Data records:

__________

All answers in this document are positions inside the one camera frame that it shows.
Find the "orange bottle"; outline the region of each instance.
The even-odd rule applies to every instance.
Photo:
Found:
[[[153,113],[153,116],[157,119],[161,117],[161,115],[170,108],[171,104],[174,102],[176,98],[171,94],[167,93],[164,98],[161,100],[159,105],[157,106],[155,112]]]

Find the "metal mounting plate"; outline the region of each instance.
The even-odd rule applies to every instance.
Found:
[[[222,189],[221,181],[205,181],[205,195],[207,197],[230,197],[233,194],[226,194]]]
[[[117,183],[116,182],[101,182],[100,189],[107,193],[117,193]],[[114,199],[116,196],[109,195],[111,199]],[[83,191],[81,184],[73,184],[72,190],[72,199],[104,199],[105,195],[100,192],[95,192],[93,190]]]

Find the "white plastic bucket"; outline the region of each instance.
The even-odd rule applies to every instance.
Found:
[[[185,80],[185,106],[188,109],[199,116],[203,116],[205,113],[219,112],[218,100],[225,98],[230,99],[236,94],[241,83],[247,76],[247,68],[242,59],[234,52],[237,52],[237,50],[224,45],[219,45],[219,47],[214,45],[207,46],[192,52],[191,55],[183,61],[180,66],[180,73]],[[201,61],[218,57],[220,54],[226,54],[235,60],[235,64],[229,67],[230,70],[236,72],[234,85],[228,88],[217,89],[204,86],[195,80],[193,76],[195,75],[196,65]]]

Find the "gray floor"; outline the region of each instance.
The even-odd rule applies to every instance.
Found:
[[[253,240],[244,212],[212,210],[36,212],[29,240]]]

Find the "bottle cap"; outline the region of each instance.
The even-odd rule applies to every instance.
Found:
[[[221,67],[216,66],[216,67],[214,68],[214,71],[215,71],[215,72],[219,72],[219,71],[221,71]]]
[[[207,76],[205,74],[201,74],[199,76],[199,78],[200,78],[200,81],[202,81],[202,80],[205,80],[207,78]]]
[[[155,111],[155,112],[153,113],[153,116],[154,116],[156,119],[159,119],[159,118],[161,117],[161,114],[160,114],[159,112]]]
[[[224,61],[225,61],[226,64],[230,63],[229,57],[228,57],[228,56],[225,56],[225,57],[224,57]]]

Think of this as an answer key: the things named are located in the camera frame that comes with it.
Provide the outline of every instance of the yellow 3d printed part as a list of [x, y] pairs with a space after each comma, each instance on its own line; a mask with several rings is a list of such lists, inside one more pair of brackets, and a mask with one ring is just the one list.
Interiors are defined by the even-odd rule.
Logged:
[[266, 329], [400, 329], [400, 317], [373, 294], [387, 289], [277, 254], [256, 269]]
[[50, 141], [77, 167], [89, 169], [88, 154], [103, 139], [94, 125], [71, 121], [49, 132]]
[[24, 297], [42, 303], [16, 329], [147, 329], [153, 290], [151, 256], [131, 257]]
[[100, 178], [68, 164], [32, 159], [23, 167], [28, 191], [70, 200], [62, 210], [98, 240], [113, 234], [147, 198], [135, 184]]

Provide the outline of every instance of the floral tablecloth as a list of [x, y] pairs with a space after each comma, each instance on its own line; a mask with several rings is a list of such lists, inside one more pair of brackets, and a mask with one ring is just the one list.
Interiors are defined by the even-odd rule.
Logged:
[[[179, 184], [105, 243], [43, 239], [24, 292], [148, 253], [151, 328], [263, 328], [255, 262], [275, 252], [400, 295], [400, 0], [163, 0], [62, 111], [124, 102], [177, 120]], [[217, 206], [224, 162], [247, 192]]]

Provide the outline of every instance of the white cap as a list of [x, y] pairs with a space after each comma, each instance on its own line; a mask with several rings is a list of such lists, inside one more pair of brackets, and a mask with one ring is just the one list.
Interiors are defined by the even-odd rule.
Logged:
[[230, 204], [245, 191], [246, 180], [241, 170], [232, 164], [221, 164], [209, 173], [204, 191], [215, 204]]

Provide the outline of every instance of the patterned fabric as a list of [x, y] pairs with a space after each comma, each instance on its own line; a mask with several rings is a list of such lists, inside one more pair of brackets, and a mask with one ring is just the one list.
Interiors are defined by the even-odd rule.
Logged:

__________

- _YOUR INSTRUCTIONS_: How many lines of these entries contain the string "region"? Reply with the number alone.

- _TASK OUTPUT_: 5